Please reproduce each line of the data below as it stands.

----- Data extract -----

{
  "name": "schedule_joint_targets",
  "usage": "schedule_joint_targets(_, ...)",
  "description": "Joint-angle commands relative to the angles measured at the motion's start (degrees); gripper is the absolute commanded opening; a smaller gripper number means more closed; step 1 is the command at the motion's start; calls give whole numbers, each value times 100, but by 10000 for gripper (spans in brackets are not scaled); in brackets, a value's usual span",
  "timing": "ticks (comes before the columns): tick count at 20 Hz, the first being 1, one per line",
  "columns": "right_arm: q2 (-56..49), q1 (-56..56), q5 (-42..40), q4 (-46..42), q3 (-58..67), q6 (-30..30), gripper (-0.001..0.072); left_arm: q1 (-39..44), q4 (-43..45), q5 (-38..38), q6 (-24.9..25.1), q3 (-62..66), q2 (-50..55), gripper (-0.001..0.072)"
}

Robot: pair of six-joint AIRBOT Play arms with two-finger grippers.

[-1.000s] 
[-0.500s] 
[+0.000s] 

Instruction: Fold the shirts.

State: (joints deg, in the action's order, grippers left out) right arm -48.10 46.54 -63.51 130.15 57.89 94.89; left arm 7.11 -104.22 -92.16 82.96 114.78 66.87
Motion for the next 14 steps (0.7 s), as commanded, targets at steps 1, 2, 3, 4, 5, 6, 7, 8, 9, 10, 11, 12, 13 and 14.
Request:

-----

▶ _Answer to this task_
{
  "name": "schedule_joint_targets",
  "usage": "schedule_joint_targets(_, ...)",
  "description": "Joint-angle commands relative to the angles measured at the motion's start (degrees); gripper is the absolute commanded opening; a smaller gripper number means more closed; step 1 is the command at the motion's start; calls give whole numbers, each value times 100, but by 10000 for gripper (spans in brackets are not scaled); in brackets, a value's usual span",
  "timing": "ticks (comes before the columns): tick count at 20 Hz, the first being 1, one per line",
  "columns": "right_arm: q2 (-56..49), q1 (-56..56), q5 (-42..40), q4 (-46..42), q3 (-58..67), q6 (-30..30), gripper (-0.001..0.072); left_arm: q1 (-39..44), q4 (-43..45), q5 (-38..38), q6 (-24.9..25.1), q3 (-62..66), q2 (-50..55), gripper (-0.001..0.072)"
}

Robot: pair of six-joint AIRBOT Play arms with two-finger grippers.

[-1.000s] 
[-0.500s] 
[+0.000s] 

Instruction: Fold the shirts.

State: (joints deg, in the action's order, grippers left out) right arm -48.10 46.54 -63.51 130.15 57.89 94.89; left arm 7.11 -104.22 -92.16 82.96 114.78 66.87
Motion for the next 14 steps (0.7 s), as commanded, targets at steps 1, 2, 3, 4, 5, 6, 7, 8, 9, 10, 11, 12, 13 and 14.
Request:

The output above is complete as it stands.